La société civile vénézuélienne a fait un pas résolu vers la détente politique à l’heure de la reconfiguration du pouvoir à Caracas. L'ONG Surgentes, en collaboration avec le Comité des Mères pour la Vérité, a présenté ce mardi un projet de loi d'amnistie devant l'Assemblée nationale. Le projet, composé de 12 articles, défend la pleine liberté des prisonniers politiques, dans un contexte marqué par la récente prise de fonction de Delcy Rodríguez à la tête du régime et une série de libérations que l'opposition qualifie d'insuffisantes et discrétionnaires.
Le directeur de Surgentes, Antonio González, a fait directement appel à la nouvelle direction du régime chaviste pour qu'elle établisse un canal de dialogue direct avec les victimes.

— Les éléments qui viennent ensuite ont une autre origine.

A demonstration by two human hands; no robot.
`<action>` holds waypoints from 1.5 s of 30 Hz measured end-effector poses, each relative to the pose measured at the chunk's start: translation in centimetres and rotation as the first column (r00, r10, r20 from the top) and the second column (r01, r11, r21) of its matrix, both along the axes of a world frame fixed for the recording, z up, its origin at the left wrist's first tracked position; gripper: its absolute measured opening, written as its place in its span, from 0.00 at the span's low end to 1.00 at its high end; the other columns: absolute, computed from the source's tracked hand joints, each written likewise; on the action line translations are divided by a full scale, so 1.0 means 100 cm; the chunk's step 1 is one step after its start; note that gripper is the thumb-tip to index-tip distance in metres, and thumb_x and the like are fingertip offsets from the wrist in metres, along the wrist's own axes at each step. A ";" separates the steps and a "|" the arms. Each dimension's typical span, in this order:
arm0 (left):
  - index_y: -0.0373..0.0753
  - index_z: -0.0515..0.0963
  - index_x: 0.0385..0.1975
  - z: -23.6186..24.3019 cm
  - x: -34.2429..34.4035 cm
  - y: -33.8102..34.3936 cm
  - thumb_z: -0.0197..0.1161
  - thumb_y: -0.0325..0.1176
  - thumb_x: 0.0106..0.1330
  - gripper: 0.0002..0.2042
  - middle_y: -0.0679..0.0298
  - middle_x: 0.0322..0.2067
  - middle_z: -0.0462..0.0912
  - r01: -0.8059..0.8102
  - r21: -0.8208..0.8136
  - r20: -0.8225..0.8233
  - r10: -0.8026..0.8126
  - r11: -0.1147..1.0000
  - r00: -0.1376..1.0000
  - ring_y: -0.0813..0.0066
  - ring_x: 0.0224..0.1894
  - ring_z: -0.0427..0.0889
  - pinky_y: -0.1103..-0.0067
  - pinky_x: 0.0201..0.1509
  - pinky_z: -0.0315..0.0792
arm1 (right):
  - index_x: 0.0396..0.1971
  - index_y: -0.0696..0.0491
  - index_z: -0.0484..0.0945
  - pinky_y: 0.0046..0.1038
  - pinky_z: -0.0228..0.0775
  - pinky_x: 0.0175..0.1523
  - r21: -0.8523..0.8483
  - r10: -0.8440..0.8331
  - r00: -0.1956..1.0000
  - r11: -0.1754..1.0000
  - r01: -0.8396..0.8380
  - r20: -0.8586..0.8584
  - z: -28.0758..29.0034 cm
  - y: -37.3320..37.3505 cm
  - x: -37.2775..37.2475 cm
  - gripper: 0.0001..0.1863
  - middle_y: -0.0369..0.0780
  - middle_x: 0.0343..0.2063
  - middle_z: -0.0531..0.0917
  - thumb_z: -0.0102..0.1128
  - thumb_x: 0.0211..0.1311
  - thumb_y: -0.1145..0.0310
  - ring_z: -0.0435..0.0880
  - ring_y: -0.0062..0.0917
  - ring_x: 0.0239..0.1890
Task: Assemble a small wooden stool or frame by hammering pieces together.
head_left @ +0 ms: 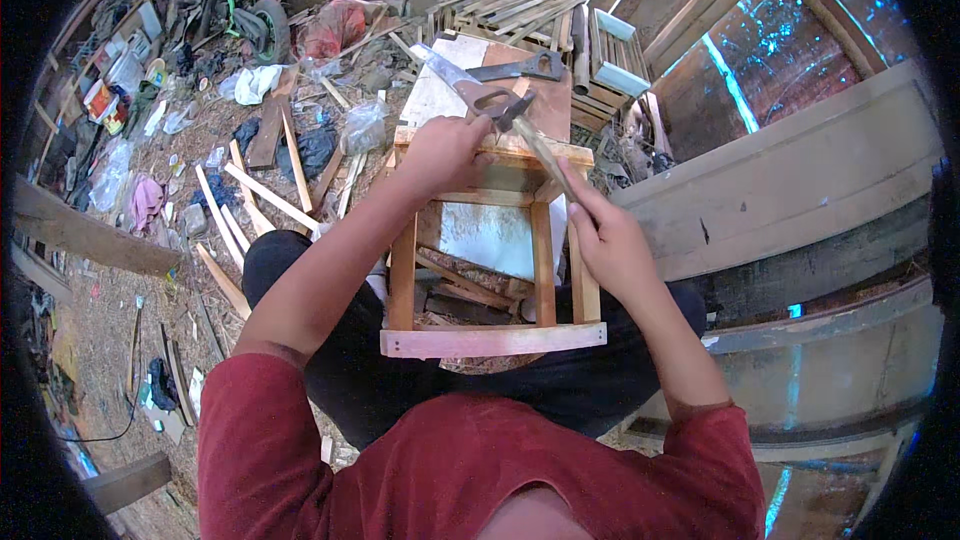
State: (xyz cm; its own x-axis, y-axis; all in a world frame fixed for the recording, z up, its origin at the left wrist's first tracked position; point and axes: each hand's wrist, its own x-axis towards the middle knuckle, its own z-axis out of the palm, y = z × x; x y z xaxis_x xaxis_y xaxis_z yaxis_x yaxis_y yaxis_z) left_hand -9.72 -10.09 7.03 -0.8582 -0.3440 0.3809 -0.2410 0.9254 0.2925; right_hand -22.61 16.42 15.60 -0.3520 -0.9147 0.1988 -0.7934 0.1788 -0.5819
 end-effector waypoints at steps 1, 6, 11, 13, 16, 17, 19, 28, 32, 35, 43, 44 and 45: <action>0.39 0.74 0.51 -0.001 -0.001 0.001 0.72 0.42 0.65 0.21 0.49 0.35 0.87 -0.005 0.010 0.035 0.005 1.000 0.999 0.43 0.42 0.87 0.54 0.49 0.78 | 0.80 0.32 0.65 0.45 0.81 0.51 -0.080 -0.005 1.000 0.997 0.005 0.002 0.000 0.001 0.001 0.33 0.57 0.47 0.87 0.55 0.78 0.69 0.88 0.56 0.42; 0.39 0.72 0.55 -0.002 -0.002 0.002 0.70 0.44 0.67 0.23 0.49 0.38 0.87 -0.005 -0.026 0.059 0.007 1.000 0.998 0.44 0.45 0.86 0.54 0.52 0.78 | 0.79 0.34 0.66 0.41 0.81 0.54 -0.094 -0.044 0.999 0.995 0.043 -0.003 0.001 0.006 0.007 0.32 0.56 0.54 0.86 0.55 0.79 0.70 0.89 0.52 0.49; 0.38 0.73 0.47 -0.002 -0.001 0.002 0.72 0.43 0.64 0.20 0.52 0.34 0.88 -0.019 -0.077 -0.018 0.018 0.997 1.000 0.47 0.41 0.88 0.55 0.47 0.79 | 0.80 0.37 0.67 0.40 0.80 0.55 -0.191 -0.013 1.000 0.981 0.016 0.017 0.003 0.001 0.005 0.32 0.57 0.52 0.87 0.54 0.79 0.71 0.91 0.47 0.51; 0.39 0.73 0.51 -0.002 -0.001 0.001 0.70 0.43 0.66 0.21 0.51 0.36 0.88 0.000 -0.047 0.021 0.001 0.999 1.000 0.46 0.42 0.87 0.55 0.48 0.78 | 0.79 0.37 0.67 0.39 0.80 0.55 -0.399 -0.125 0.992 0.911 0.105 -0.025 0.004 0.001 0.004 0.32 0.58 0.51 0.87 0.54 0.79 0.71 0.91 0.45 0.50; 0.40 0.72 0.54 -0.002 0.000 0.000 0.68 0.43 0.68 0.21 0.50 0.37 0.87 0.020 -0.023 0.037 -0.019 1.000 0.999 0.44 0.43 0.87 0.54 0.49 0.78 | 0.79 0.38 0.68 0.37 0.80 0.56 -0.216 -0.067 0.998 0.974 0.063 -0.012 0.005 0.002 0.005 0.31 0.57 0.53 0.87 0.54 0.79 0.71 0.92 0.43 0.51; 0.40 0.72 0.53 -0.002 0.000 0.000 0.68 0.43 0.68 0.21 0.50 0.36 0.87 0.017 -0.026 0.013 -0.017 1.000 1.000 0.44 0.43 0.87 0.54 0.49 0.78 | 0.79 0.38 0.68 0.37 0.80 0.57 -0.018 -0.066 0.998 0.998 0.066 -0.011 0.005 0.003 0.006 0.31 0.56 0.55 0.86 0.54 0.79 0.71 0.92 0.42 0.52; 0.40 0.72 0.53 -0.001 0.000 -0.001 0.67 0.43 0.68 0.20 0.50 0.36 0.87 0.012 -0.013 0.038 -0.011 1.000 0.999 0.44 0.43 0.87 0.53 0.49 0.78 | 0.78 0.38 0.69 0.37 0.80 0.58 -0.051 -0.067 0.996 0.996 0.070 0.054 0.005 0.003 0.007 0.31 0.56 0.57 0.86 0.54 0.79 0.71 0.91 0.43 0.53; 0.40 0.75 0.48 0.003 -0.002 0.002 0.71 0.45 0.65 0.20 0.52 0.36 0.89 -0.034 0.006 0.048 0.034 0.999 0.998 0.47 0.43 0.88 0.56 0.50 0.79 | 0.78 0.43 0.69 0.33 0.76 0.66 -0.101 -0.011 0.995 0.995 0.021 0.094 0.004 0.002 0.010 0.30 0.52 0.65 0.82 0.53 0.79 0.73 0.85 0.42 0.65; 0.40 0.75 0.49 0.002 -0.004 0.002 0.70 0.46 0.66 0.21 0.52 0.36 0.89 -0.038 0.019 0.058 0.037 0.999 0.998 0.47 0.43 0.88 0.56 0.50 0.79 | 0.78 0.41 0.69 0.35 0.76 0.67 -0.311 -0.009 0.990 0.949 0.052 0.138 0.005 0.002 0.010 0.31 0.52 0.66 0.81 0.53 0.78 0.74 0.84 0.47 0.65; 0.40 0.73 0.52 0.000 -0.004 0.000 0.67 0.49 0.68 0.23 0.50 0.36 0.88 -0.017 -0.007 0.061 0.017 1.000 0.998 0.45 0.42 0.87 0.54 0.48 0.79 | 0.78 0.39 0.70 0.34 0.77 0.64 -0.437 -0.064 0.994 0.894 0.099 0.093 0.008 0.001 0.010 0.31 0.53 0.64 0.82 0.54 0.77 0.73 0.87 0.47 0.61; 0.39 0.73 0.52 -0.002 -0.003 0.001 0.68 0.50 0.69 0.23 0.51 0.36 0.87 -0.011 -0.007 0.028 0.011 1.000 1.000 0.44 0.42 0.87 0.53 0.49 0.77 | 0.77 0.36 0.71 0.39 0.80 0.58 -0.261 -0.045 0.994 0.963 0.070 0.101 0.012 -0.001 0.009 0.30 0.54 0.59 0.85 0.54 0.78 0.72 0.89 0.52 0.52; 0.39 0.73 0.52 -0.001 -0.003 0.001 0.68 0.50 0.69 0.24 0.51 0.36 0.87 -0.009 -0.015 0.014 0.009 1.000 1.000 0.44 0.42 0.87 0.54 0.49 0.77 | 0.77 0.37 0.71 0.39 0.81 0.57 -0.407 -0.052 0.998 0.911 0.065 0.042 0.011 -0.003 0.008 0.30 0.55 0.58 0.86 0.54 0.78 0.71 0.90 0.52 0.50; 0.39 0.73 0.52 0.000 -0.003 0.002 0.68 0.50 0.69 0.24 0.51 0.36 0.87 -0.006 -0.017 0.014 0.006 1.000 1.000 0.44 0.42 0.87 0.54 0.49 0.77 | 0.76 0.37 0.72 0.39 0.81 0.56 -0.445 -0.095 0.994 0.889 0.107 0.049 0.010 -0.001 0.007 0.30 0.55 0.57 0.86 0.55 0.78 0.71 0.90 0.52 0.49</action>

Lors d'une conférence de presse, González a exhorté Delcy Rodríguez à transformer son récent discours sur « la coexistence et la paix » en une table de travail incluant les mères des détenus. Le militant a souligné que ces organisations n'agissent pas comme des partis politiques, mais comme des acteurs sociaux qui cherchent à réparer la fracture institutionnelle qui persiste après les derniers cycles électoraux.

L'architecture juridique du projet a été conçue sous les conseils d'experts en droits de l'homme et d'organisations historiques telles que Provea. Le texte établit des critères d'exclusion clairs : les personnes accusées de crimes contre l'humanité, de violations graves des droits fondamentaux ou d'« homicides politiques » ne pourront pas bénéficier de l'amnistie. Comme l'explique María de los Ángeles Pérez, une proche d'anciens détenus, cette prestation est destinée aux dirigeants sociaux, aux journalistes, aux soldats et aux citoyens arrêtés lors des mobilisations qui ont secoué le pays ces derniers mois.
Pour garantir que le processus ne s’enlise pas dans la rhétorique officielle, la proposition comprend un mécanisme de vérification international et multisectoriel. Des universités, l'Église catholique et des représentants diplomatiques du Brésil et de Colombie participeraient à ce comité. Les deux pays ont maintenu une position de médiateur critique, cherchant une solution négociée qui évite un nouvel isolement régional du Venezuela. L’inclusion de ces nations répond à leur intérêt stratégique dans la stabilité de la région et à leurs relations historiques avec les différents secteurs du chavisme et de l’opposition.

L’antécédent immédiat de cette proposition se trouve dans les mesures de grâce partielles qui ont débuté le 8 janvier. Le chavisme avait promis de libérer les prisonniers politiques. Jusqu'à présent, l'organisation Forum pénal, référence en matière de surveillance de la répression, n'a pu vérifier à ce jour que 266 libérations effectives, tenant à jour une liste de près de 800 personnes toujours derrière les barreaux.
La situation actuelle est le résultat d'une crise de légitimité qui s'est aggravée après les élections de l'année dernière. La persécution de la dissidence et l’utilisation du système judiciaire comme outil de contrôle politique ont été documentées de manière récurrente par les organisations internationales. La proposition d’amnistie est désormais présentée comme une « clé de voûte » face à l’appel à un « véritable dialogue politique » annoncé par Delcy Rodríguez, qui a délégué à son frère et président du Parlement, Jorge Rodríguez, la tâche de construire des ponts avec les secteurs divergents.
Le succès de cette initiative législative dépendra de la volonté du chavisme d'abandonner le contrôle de sa principale monnaie politique : les détenus. Alors que des personnalités comme Iraima Figueroa, mère d'un jeune homme récemment libéré, appellent à une coexistence respectueuse de la diversité de pensée, le régime semble utiliser les libérations de manière tactique pour soulager la pression internationale. L'horizon immédiat du Venezuela est donc tiraillé entre une réelle ouverture vers la réinstitutionnalisation ou la continuité d'un modèle de « portes tournantes », où les libérations d'aujourd'hui sont compensées par de nouvelles arrestations demain.